WHAT THE EXERCISE ASKS
Could you retype the whole listing word for word and drop the images?

SOURCE DATA
┄┄┄┄┄┄┄┄┄┄┄┄┄┄┄┄┄┄┄┄

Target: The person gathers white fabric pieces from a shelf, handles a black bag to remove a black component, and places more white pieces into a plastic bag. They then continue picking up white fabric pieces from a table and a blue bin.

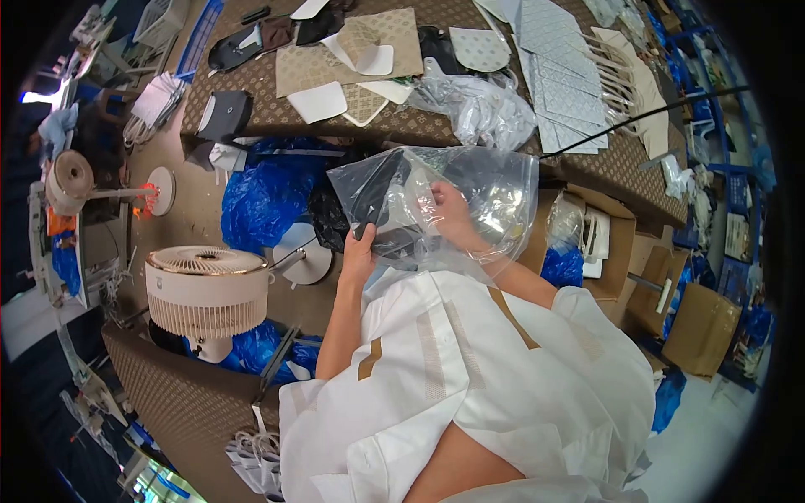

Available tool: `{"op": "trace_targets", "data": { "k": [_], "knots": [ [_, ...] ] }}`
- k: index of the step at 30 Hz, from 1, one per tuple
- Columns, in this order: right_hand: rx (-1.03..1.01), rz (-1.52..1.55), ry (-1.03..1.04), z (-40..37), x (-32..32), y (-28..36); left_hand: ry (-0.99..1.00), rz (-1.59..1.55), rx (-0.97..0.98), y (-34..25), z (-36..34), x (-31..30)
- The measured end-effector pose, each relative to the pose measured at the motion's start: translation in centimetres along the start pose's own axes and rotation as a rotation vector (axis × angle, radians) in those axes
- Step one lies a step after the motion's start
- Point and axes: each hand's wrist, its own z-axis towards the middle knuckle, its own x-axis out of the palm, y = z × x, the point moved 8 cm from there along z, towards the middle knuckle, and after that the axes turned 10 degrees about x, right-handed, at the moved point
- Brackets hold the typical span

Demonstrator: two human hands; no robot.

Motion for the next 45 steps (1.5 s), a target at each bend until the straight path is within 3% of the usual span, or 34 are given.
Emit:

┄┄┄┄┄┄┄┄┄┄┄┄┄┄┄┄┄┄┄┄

RESPONSE TO THE TASK
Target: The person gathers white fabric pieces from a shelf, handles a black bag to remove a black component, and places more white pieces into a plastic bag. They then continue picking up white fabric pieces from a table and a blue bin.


Available tool: `{"op": "trace_targets", "data": { "k": [_], "knots": [ [_, ...] ] }}`
- k: index of the step at 30 Hz, from 1, one per tuple
- Columns, in this order: right_hand: rx (-1.03..1.01), rz (-1.52..1.55), ry (-1.03..1.04), z (-40..37), x (-32..32), y (-28..36); left_hand: ry (-0.99..1.00), rz (-1.59..1.55), rx (-0.97..0.98), y (-34..25), z (-36..34), x (-31..30)
- The measured end-effector pose, each relative to the pose measured at the motion's start: translation in centimetres along the start pose's own axes and rotation as a rotation vector (axis × angle, radians) in those axes
- Step one lies a step after the motion's start
- Point and axes: each hand's wrist, its own z-axis towards the middle knuckle, its own x-axis out of the palm, y = z × x, the point moved 8 cm from there along z, towards the middle knuckle, and after that the axes turned 10 degrees about x, right-handed, at the moved point
- Brackets hold the typical span

Demonstrator: two human hands; no robot.

Motion for the next 45 steps (1.5 s), a target at each bend until the straight path is within 3% of the usual span, or 34 are given.
Emit:

This answer has now been given in full.